Additionally, workloads that don’t impact other users directly, but indirectly (such as impacting the reputation of the service), may also need to be pulled and have the risk profile adjusted accordingly.


This is perhaps the most insidious form of threat that your users can face, where their trust in the platform is broken intentionally by insiders. Many platforms of a sufficient size to care about user safety are at risk from insider threat, and the forms this threat can take are many faceted. This can be from theft of intellectual property (as in the infamous Waymo case), to theft of customer data, or even longer term circumvention of information security apparatus. If you have something valuable, there will be attempts to steal it.
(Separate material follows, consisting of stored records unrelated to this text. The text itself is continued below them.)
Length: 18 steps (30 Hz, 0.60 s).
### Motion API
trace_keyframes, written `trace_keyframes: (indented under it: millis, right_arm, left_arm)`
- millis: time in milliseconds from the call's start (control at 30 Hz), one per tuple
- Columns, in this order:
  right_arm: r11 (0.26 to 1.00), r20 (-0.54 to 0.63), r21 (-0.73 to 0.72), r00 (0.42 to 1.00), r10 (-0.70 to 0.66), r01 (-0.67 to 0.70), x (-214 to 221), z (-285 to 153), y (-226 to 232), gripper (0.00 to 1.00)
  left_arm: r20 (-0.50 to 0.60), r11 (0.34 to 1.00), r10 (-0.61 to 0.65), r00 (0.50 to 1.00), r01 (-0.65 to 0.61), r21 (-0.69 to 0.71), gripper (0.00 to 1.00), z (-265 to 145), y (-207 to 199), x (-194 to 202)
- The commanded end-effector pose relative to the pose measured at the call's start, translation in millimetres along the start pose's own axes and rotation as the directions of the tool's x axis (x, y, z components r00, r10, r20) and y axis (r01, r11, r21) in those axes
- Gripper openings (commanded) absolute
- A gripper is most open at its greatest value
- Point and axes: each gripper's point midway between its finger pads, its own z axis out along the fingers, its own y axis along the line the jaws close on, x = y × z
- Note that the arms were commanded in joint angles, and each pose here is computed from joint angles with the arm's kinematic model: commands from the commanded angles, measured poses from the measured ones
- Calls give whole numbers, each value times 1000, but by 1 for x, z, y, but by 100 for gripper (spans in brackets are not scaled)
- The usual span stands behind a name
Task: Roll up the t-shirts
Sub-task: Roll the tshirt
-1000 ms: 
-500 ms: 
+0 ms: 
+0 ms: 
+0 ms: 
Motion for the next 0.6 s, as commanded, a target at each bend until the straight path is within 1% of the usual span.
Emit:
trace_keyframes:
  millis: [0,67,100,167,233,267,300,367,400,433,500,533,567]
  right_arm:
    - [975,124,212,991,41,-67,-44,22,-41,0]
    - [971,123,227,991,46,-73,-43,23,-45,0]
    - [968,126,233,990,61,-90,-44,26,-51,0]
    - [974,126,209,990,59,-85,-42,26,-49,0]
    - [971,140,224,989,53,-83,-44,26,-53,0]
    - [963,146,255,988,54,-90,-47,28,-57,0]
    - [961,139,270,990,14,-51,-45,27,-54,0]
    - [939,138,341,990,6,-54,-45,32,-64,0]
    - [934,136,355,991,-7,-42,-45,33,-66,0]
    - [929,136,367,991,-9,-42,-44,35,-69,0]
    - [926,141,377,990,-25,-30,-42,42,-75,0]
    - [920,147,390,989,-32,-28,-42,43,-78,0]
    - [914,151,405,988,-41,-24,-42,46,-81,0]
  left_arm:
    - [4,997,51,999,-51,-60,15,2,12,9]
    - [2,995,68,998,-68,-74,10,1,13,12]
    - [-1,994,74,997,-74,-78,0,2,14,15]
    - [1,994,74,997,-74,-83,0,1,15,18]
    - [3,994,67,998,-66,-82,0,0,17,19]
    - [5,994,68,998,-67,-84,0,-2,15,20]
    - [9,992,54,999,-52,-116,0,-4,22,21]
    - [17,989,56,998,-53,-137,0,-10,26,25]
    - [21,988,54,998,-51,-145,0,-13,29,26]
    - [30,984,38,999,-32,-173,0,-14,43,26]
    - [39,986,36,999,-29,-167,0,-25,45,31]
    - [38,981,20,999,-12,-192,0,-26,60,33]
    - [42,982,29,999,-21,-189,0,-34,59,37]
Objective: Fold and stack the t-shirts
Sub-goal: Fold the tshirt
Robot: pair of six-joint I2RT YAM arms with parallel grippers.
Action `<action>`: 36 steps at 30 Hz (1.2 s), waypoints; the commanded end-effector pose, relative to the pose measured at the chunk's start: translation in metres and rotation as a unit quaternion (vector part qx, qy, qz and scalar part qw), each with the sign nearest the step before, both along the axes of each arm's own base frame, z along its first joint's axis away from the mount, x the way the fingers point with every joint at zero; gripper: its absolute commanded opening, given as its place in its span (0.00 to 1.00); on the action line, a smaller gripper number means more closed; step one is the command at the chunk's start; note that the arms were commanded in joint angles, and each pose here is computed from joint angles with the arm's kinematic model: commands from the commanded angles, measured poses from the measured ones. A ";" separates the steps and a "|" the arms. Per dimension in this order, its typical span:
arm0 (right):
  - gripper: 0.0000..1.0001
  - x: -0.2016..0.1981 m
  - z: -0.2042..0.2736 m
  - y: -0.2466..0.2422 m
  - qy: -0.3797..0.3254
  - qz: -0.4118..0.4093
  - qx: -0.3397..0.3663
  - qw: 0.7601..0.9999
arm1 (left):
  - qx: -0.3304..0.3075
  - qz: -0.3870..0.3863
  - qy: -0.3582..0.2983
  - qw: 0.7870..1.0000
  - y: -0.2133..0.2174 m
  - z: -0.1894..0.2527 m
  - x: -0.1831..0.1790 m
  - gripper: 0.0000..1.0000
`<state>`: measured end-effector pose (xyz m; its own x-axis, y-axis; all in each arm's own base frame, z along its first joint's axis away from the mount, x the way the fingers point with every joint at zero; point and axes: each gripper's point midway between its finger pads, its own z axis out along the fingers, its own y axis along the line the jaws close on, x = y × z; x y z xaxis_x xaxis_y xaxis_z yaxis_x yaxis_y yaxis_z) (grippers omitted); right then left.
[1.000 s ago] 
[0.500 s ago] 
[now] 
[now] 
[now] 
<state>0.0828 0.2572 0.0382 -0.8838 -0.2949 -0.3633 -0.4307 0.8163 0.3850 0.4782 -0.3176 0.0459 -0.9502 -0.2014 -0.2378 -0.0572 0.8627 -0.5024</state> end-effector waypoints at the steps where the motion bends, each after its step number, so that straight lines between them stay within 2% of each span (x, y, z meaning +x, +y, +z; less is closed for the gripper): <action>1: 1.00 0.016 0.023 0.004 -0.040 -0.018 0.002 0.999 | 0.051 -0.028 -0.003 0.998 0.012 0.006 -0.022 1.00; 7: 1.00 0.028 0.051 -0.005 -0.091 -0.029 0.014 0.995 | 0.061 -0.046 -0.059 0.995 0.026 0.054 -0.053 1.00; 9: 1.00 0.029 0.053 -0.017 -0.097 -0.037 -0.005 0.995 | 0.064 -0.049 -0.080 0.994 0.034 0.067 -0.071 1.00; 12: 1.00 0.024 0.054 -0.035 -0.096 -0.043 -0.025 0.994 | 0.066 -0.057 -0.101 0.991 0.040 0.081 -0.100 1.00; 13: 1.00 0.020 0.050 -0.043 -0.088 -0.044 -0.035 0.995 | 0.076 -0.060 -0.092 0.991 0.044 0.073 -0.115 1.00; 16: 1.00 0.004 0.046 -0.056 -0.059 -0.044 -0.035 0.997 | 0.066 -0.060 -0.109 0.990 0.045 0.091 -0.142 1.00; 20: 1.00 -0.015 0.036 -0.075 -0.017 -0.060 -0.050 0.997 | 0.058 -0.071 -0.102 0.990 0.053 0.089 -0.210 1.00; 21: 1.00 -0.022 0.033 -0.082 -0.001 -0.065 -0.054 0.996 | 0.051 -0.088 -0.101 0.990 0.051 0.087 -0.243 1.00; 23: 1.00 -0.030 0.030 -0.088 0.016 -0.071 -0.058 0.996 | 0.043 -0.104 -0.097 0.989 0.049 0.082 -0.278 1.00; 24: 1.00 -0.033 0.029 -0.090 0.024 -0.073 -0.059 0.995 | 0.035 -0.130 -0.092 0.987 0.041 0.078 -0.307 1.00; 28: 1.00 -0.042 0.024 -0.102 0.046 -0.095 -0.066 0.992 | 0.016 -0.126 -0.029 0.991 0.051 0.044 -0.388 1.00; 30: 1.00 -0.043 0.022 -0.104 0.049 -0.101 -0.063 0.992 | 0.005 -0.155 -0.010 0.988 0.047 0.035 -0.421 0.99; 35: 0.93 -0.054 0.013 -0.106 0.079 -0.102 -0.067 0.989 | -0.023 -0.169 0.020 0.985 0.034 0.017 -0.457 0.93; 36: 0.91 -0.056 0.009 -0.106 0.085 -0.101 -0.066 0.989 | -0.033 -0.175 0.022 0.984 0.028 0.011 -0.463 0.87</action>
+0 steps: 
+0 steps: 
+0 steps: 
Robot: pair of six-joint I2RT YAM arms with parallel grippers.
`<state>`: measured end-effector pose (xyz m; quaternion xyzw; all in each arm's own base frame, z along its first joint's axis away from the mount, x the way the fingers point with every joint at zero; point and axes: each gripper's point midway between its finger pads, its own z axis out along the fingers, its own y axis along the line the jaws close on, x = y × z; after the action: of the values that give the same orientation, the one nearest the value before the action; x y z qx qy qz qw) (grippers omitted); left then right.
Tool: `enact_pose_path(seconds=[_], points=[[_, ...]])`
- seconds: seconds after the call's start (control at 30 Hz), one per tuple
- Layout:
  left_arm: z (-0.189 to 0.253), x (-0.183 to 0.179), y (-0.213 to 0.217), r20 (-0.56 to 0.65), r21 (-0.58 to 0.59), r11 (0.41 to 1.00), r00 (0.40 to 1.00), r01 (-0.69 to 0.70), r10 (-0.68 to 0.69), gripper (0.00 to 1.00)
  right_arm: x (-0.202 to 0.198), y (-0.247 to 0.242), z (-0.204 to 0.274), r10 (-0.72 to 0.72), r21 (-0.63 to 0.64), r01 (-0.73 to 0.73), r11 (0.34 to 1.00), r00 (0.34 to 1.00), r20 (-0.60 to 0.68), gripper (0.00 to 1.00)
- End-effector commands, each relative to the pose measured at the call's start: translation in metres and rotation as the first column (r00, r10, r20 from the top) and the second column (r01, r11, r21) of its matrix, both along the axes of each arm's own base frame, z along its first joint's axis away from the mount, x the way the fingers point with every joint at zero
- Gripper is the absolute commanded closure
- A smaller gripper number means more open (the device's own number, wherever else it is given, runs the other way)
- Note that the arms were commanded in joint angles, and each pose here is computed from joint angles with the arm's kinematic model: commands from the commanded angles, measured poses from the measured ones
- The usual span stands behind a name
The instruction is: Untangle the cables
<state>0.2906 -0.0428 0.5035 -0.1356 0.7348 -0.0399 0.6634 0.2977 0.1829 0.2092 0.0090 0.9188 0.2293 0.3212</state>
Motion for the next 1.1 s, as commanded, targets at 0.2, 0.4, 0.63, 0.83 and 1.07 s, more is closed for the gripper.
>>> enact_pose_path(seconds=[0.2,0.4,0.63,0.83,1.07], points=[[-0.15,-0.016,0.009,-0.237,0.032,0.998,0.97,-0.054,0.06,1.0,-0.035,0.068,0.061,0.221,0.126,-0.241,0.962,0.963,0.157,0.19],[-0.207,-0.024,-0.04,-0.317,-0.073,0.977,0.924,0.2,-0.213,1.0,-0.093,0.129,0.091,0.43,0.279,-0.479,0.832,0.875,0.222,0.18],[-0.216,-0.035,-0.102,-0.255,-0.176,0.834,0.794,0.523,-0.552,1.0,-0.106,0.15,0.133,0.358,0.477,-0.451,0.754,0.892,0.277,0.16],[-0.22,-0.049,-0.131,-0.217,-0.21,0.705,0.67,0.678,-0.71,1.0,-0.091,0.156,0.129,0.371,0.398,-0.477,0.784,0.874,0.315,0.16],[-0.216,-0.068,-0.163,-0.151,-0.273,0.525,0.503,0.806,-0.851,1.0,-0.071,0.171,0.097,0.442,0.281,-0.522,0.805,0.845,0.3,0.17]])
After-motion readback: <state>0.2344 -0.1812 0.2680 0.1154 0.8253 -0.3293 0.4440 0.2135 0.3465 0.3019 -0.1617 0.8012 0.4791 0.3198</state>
Most platforms will have some sort of administrator-level access to areas of the platform and underlying data, in order to handle outages, resolve customer problems and generally ease development of the platform. This, of course, is a trap. We often harp on about principle of least privilege, and for good reason. However, in scenarios for your necessary superusers, consider the following:

  1. Auditing. All interactions with the platform control plane and the results of those interactions must be logged and queryable. This will be required by various compliance requirements.
  2. Time limiting. Staff entering a superuser state must alert loudly, and the state should be time limited heavily to prevent accidental exposure.
  3. Plug pull. Your control plane must be able to kill a superuser session immediately, potentially triggered by automated detection or human intervention.

Due to the asymmetric nature of trust you have with your users, you must be able to reduce their exposure to malfeasance by staff.


This isn’t intended to be a comprehensive prescription, but something to think about when considering the safety of your users. There are no silver bullets here, and we have not covered complex topics such as content moderation. The most important take-away is the asymmetric nature of trust between you and your users, and the need to increase the trust you have in your users and maintain the trust your users have in you.